Print all entries below exactly as they appear.

*Data records:*
-*-
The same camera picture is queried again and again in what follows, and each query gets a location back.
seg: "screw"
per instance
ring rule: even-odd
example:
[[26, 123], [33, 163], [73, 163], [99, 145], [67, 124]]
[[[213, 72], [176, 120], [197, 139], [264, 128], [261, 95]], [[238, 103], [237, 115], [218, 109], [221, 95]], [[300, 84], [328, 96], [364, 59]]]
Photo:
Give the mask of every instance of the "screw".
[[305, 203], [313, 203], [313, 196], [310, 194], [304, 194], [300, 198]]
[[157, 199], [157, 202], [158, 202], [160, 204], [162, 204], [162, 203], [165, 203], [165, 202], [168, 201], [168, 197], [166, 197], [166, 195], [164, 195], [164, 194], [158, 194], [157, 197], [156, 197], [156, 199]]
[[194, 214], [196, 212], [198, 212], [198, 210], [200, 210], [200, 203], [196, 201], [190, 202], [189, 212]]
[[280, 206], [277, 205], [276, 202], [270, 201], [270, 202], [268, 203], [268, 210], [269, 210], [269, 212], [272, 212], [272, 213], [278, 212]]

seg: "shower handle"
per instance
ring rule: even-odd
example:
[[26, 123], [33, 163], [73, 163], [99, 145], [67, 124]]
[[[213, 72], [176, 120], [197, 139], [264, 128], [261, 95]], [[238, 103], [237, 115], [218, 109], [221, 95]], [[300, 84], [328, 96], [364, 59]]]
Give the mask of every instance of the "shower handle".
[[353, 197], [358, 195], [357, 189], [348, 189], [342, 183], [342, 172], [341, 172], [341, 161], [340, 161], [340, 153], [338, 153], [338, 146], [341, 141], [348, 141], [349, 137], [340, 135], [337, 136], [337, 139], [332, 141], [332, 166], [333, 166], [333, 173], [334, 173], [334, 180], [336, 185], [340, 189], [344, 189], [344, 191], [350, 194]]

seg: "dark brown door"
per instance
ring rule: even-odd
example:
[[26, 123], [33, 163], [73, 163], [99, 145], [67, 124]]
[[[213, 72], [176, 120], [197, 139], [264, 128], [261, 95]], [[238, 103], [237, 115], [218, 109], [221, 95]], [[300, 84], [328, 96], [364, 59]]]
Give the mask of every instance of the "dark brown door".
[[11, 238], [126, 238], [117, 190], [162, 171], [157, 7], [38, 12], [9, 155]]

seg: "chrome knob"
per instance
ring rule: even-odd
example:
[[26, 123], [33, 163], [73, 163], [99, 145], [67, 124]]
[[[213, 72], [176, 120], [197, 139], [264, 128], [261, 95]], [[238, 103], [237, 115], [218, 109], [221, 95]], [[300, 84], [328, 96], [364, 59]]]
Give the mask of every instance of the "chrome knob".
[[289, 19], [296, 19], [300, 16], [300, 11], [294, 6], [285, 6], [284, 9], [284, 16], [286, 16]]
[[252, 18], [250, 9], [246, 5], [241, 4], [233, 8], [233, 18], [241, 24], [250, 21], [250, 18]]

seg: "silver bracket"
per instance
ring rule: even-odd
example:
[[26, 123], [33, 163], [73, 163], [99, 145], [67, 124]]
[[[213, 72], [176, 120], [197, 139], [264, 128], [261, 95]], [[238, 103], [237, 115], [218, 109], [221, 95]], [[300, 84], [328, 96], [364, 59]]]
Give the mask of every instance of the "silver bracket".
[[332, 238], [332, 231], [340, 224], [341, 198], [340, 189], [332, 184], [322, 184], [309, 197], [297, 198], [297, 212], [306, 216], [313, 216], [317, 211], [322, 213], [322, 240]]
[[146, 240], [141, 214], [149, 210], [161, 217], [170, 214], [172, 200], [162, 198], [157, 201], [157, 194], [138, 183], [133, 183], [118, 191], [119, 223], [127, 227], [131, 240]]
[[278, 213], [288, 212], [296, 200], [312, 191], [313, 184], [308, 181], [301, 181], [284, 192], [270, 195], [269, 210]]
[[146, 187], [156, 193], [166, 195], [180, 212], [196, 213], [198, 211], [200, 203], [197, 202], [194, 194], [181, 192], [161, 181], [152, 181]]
-*-
*Task answer:*
The same camera picture is queried again and again in what follows, and each query gets a location back.
seg: "screw"
per instance
ring rule: even-odd
example:
[[26, 123], [33, 163], [73, 163], [99, 145], [67, 124]]
[[[213, 72], [176, 120], [197, 139], [264, 128], [261, 95]], [[238, 103], [237, 115], [218, 109], [221, 95]], [[300, 84], [328, 96], [364, 59]]]
Photo:
Give the mask of every instance of the "screw".
[[305, 203], [313, 203], [313, 196], [310, 194], [304, 194], [300, 198]]
[[157, 199], [157, 202], [158, 202], [160, 204], [162, 204], [162, 203], [165, 203], [165, 202], [168, 201], [168, 197], [166, 197], [166, 195], [164, 195], [164, 194], [158, 194], [157, 197], [156, 197], [156, 199]]
[[194, 214], [196, 212], [198, 212], [198, 210], [200, 210], [200, 203], [196, 201], [190, 202], [189, 212]]
[[280, 206], [277, 205], [276, 202], [270, 201], [270, 202], [268, 203], [268, 210], [269, 210], [269, 212], [272, 212], [272, 213], [278, 212]]

seg: "shower handle"
per instance
ring rule: even-odd
example:
[[26, 123], [33, 163], [73, 163], [99, 145], [67, 124]]
[[[213, 72], [176, 120], [197, 139], [264, 128], [261, 95]], [[238, 103], [237, 115], [218, 109], [221, 95]], [[300, 84], [328, 96], [364, 59]]]
Give the mask of every instance of the "shower handle".
[[353, 197], [358, 195], [357, 189], [348, 189], [342, 183], [342, 172], [341, 172], [341, 161], [340, 161], [340, 153], [338, 153], [338, 146], [341, 141], [348, 141], [349, 137], [340, 135], [337, 136], [337, 139], [332, 141], [332, 166], [333, 166], [333, 173], [334, 173], [334, 180], [336, 185], [340, 189], [344, 189], [344, 191], [350, 194]]

seg: "dark brown door"
per instance
ring rule: even-odd
example:
[[26, 123], [33, 163], [73, 163], [99, 145], [67, 124]]
[[[213, 72], [176, 120], [197, 139], [264, 128], [261, 95]], [[238, 103], [237, 115], [218, 109], [221, 95]], [[300, 84], [328, 96], [364, 59]]]
Give the mask of every instance of the "dark brown door".
[[11, 238], [126, 238], [117, 190], [162, 171], [157, 7], [38, 12], [9, 155]]

seg: "chrome knob"
per instance
ring rule: even-odd
example:
[[26, 123], [33, 163], [73, 163], [99, 145], [67, 124]]
[[[213, 72], [176, 120], [197, 139], [264, 128], [261, 95]], [[238, 103], [237, 115], [218, 109], [221, 95]], [[300, 84], [328, 96], [364, 59]]]
Give the mask of every instance of the "chrome knob".
[[289, 19], [296, 19], [300, 16], [300, 11], [294, 6], [285, 6], [284, 9], [284, 16], [286, 16]]
[[252, 18], [250, 9], [246, 5], [241, 4], [233, 8], [233, 18], [241, 24], [250, 21], [250, 18]]

seg: "silver bracket"
per instance
ring rule: even-odd
example:
[[26, 123], [33, 163], [73, 163], [99, 145], [67, 124]]
[[[213, 72], [176, 120], [197, 139], [264, 128], [261, 95]], [[238, 103], [237, 115], [218, 109], [221, 95]], [[300, 84], [328, 96], [364, 59]]]
Give the mask of every instance of the "silver bracket".
[[332, 238], [332, 231], [340, 224], [341, 198], [340, 189], [332, 184], [322, 184], [309, 197], [297, 198], [297, 212], [306, 216], [313, 216], [317, 211], [322, 213], [322, 240]]
[[146, 240], [141, 214], [149, 210], [161, 217], [170, 214], [172, 200], [162, 198], [157, 201], [157, 194], [138, 183], [133, 183], [118, 191], [119, 223], [127, 227], [131, 240]]
[[278, 213], [288, 212], [296, 200], [312, 191], [313, 184], [308, 181], [301, 181], [284, 192], [270, 195], [269, 210]]
[[146, 187], [156, 193], [166, 195], [180, 212], [196, 213], [198, 211], [200, 203], [197, 202], [194, 194], [181, 192], [161, 181], [152, 181]]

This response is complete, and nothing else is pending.